Your response must be an exact transcription of the lines from the one containing "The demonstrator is" through the final line of the data.

───── RECORDED DATA ─────

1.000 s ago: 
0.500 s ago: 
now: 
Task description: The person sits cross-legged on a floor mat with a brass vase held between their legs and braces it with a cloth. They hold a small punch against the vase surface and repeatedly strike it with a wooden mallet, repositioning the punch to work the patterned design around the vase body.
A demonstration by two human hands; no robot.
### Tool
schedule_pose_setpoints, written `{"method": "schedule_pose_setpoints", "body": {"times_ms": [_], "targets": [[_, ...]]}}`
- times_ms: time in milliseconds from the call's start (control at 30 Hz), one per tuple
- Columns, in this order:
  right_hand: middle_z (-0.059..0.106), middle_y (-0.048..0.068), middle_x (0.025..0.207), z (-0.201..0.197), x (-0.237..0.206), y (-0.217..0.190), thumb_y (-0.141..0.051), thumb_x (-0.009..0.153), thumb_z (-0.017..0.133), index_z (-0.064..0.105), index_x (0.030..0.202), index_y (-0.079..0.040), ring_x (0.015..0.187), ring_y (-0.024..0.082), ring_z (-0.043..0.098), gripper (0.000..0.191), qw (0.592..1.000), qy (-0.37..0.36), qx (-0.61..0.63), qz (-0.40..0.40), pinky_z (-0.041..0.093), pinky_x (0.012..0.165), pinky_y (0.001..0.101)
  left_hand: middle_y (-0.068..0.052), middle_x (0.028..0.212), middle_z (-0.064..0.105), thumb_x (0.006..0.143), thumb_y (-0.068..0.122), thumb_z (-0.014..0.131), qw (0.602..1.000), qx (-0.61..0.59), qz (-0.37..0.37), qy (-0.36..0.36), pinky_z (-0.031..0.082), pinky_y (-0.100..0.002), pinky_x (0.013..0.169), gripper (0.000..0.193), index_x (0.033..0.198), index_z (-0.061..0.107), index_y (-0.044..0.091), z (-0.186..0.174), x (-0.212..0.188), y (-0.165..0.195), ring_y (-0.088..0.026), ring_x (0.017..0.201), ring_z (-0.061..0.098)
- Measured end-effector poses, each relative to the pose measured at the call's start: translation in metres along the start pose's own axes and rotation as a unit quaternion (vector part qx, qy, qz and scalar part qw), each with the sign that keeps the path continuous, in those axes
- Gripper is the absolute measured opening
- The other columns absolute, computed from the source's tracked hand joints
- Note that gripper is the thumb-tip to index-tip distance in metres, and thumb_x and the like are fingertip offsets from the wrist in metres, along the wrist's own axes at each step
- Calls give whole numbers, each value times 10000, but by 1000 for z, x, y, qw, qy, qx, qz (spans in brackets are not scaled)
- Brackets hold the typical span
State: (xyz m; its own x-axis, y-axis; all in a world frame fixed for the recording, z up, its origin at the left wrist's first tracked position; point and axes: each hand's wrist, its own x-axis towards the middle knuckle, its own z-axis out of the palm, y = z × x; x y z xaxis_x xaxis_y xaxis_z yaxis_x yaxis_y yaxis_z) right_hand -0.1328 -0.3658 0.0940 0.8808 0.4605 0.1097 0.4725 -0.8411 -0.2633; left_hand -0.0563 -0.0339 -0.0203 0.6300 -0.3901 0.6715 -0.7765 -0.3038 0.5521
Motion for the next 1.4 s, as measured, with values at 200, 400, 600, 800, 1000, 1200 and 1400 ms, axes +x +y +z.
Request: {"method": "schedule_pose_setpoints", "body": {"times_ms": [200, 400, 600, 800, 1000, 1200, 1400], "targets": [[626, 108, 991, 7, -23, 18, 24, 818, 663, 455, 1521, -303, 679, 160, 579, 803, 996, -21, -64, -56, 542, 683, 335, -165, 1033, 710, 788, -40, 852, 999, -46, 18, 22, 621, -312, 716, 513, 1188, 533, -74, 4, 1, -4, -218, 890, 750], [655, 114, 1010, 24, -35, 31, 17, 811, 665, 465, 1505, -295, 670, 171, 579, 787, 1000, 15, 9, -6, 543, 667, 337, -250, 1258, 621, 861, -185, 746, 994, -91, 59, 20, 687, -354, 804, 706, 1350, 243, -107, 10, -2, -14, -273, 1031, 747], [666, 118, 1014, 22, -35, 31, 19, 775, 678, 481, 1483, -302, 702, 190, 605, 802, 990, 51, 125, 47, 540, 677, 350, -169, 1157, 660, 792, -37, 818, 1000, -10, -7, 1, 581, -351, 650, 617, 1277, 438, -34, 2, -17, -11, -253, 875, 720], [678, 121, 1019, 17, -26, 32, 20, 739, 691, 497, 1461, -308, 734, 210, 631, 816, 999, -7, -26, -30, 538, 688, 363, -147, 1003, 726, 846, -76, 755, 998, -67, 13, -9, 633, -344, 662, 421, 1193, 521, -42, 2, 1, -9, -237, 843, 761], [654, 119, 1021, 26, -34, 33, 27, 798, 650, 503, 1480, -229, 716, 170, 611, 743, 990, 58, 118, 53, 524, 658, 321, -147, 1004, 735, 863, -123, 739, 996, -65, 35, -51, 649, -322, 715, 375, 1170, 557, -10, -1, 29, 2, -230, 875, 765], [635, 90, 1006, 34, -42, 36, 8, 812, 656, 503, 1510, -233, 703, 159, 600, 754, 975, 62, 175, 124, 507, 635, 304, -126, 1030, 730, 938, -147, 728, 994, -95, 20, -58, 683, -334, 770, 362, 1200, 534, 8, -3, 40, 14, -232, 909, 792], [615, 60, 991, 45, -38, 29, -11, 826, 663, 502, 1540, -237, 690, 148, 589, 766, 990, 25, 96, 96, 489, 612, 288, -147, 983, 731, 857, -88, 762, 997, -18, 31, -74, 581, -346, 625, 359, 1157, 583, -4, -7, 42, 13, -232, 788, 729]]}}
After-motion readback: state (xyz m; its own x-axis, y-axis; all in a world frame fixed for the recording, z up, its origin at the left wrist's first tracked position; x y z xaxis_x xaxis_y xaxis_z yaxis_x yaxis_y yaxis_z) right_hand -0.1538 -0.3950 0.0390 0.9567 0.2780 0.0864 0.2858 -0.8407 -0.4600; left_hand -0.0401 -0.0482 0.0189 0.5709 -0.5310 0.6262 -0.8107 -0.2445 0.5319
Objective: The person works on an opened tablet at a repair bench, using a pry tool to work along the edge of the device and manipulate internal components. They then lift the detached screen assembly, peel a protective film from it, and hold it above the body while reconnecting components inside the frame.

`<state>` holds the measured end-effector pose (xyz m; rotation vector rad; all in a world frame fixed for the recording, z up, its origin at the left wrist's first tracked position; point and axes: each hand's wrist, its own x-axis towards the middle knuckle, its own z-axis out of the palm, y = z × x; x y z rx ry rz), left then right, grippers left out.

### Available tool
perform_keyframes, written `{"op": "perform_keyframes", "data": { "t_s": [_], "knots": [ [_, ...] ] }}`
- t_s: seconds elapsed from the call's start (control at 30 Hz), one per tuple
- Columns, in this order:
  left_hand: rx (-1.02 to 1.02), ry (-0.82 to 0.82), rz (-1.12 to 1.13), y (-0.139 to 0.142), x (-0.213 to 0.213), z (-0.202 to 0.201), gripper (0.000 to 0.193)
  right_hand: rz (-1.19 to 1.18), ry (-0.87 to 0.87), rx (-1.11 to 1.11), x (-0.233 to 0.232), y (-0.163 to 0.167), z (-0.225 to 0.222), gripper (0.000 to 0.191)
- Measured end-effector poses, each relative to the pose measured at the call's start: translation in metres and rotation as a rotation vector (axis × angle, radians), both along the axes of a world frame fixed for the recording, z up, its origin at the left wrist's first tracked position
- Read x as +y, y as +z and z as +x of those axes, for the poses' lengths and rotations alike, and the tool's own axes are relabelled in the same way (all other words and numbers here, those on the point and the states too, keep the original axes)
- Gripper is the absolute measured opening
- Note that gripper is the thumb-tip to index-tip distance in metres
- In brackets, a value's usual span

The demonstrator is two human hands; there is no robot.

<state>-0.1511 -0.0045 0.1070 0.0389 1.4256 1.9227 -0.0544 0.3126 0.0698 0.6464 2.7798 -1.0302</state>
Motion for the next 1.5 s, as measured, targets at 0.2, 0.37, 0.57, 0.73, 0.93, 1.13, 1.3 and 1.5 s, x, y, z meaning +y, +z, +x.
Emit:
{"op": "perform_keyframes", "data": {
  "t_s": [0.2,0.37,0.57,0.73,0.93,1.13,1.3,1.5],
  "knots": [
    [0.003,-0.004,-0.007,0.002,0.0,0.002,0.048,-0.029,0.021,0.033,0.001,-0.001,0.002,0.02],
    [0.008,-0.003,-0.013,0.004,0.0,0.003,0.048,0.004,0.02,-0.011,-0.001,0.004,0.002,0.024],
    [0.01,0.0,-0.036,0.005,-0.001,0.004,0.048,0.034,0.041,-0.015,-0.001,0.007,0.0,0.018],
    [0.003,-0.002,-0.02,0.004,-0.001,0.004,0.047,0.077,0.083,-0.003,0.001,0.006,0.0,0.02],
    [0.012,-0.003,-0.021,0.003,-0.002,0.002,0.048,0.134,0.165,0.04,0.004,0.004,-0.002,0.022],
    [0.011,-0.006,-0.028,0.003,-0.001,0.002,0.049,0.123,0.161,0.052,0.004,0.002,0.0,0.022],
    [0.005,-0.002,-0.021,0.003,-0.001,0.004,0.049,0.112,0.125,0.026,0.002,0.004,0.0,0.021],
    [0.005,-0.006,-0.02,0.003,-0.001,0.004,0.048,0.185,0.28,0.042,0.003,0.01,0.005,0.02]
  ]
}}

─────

## REPLY
The demonstrator is two human hands; there is no robot.

<state>-0.1511 -0.0045 0.1070 0.0389 1.4256 1.9227 -0.0544 0.3126 0.0698 0.6464 2.7798 -1.0302</state>
Motion for the next 1.5 s, as measured, targets at 0.2, 0.37, 0.57, 0.73, 0.93, 1.13, 1.3 and 1.5 s, x, y, z meaning +y, +z, +x.
Emit:
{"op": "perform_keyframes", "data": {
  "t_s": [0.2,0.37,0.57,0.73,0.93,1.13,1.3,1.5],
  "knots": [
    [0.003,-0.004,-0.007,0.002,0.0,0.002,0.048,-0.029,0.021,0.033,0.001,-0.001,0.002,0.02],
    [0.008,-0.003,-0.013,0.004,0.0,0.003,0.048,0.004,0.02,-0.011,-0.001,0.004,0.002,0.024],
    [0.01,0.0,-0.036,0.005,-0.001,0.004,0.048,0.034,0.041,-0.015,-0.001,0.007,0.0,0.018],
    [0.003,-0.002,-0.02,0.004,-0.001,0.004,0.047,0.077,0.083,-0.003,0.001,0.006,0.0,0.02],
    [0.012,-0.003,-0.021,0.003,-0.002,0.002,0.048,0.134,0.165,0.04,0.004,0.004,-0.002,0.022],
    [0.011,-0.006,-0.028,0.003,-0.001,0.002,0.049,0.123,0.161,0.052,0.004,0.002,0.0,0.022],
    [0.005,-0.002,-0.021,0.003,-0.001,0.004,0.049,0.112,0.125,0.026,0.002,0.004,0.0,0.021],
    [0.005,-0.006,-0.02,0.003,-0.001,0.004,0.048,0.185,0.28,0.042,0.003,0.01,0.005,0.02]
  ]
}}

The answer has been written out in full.